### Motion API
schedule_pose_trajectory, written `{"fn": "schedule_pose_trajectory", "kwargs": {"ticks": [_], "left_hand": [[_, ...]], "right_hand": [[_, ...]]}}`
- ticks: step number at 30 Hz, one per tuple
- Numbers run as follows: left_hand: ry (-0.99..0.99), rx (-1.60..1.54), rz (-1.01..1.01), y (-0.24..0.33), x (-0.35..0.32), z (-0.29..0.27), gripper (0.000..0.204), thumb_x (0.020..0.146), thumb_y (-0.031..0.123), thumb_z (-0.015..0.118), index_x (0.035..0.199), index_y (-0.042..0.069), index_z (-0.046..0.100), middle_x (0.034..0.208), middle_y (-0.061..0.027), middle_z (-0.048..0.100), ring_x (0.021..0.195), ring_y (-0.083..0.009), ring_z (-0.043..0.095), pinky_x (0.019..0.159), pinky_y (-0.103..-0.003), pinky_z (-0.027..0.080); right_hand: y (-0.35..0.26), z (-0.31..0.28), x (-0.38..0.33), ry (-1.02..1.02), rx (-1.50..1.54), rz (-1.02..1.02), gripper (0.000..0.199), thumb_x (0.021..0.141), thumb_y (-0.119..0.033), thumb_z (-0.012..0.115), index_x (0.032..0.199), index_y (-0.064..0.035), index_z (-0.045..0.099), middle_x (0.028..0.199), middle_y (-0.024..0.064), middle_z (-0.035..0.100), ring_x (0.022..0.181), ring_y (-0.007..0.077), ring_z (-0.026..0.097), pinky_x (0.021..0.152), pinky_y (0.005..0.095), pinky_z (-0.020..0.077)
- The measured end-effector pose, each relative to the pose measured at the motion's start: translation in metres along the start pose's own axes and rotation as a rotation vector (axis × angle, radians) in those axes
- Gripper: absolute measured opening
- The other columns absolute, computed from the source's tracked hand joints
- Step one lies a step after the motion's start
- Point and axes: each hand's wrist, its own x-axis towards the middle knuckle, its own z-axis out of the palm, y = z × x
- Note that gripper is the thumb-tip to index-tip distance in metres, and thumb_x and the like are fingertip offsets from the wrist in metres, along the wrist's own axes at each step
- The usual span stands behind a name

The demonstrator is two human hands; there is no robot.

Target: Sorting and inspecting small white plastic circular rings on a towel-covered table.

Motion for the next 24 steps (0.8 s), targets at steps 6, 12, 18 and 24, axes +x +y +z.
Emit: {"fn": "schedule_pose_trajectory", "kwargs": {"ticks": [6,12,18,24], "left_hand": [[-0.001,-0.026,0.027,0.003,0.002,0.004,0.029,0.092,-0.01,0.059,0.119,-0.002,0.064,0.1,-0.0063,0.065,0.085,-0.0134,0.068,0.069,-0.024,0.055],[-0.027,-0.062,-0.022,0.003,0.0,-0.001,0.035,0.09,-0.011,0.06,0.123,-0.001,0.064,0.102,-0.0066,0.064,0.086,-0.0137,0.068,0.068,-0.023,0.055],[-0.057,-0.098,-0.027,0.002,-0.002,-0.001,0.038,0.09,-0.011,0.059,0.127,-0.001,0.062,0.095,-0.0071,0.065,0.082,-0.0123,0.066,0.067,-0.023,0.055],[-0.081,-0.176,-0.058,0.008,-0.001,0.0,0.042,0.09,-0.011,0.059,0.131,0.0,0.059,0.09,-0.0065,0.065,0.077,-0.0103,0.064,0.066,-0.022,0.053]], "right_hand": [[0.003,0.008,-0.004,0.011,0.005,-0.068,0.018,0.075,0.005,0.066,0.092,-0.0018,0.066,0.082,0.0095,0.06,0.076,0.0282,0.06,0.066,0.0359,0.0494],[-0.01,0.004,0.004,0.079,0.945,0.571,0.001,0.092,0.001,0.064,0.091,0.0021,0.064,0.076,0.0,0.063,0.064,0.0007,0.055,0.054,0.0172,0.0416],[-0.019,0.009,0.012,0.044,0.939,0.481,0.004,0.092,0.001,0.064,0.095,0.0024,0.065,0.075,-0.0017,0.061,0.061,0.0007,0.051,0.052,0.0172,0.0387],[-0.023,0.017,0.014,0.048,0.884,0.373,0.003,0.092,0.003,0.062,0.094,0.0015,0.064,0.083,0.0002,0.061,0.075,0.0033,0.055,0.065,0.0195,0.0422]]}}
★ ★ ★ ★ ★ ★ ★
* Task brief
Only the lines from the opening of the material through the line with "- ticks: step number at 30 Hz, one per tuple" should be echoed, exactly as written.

* Answer section
### Motion API
schedule_pose_trajectory, written `{"fn": "schedule_pose_trajectory", "kwargs": {"ticks": [_], "left_hand": [[_, ...]], "right_hand": [[_, ...]]}}`
- ticks: step number at 30 Hz, one per tuple

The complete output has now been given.